To do » Within the material below, transcribe exactly the lines from the one holding "If a ring sits" through the one holding "Kindly give only", keeping both ends and skipping the rest.

Entries supplied »

────────────────────

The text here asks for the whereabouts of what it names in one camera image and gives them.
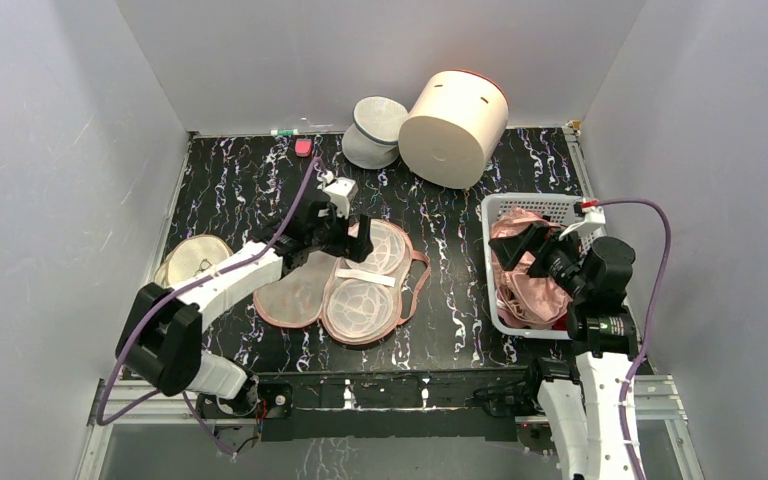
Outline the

────────────────────

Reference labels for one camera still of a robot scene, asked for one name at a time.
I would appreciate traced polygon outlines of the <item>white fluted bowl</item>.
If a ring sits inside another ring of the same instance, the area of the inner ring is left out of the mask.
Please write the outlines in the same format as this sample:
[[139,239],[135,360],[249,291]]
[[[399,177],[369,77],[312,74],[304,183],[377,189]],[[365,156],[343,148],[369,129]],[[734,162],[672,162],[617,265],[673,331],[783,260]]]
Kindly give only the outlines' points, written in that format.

────────────────────

Written answer »
If a ring sits inside another ring of the same instance, the area of the inner ring is left out of the mask.
Please write the outlines in the same format as this sample:
[[139,239],[135,360],[249,291]]
[[[399,177],[369,77],[312,74],[304,183],[377,189]],[[365,156],[343,148],[369,129]],[[734,162],[672,162],[617,265],[673,331],[783,260]]]
Kindly give only the outlines' points, written in that format.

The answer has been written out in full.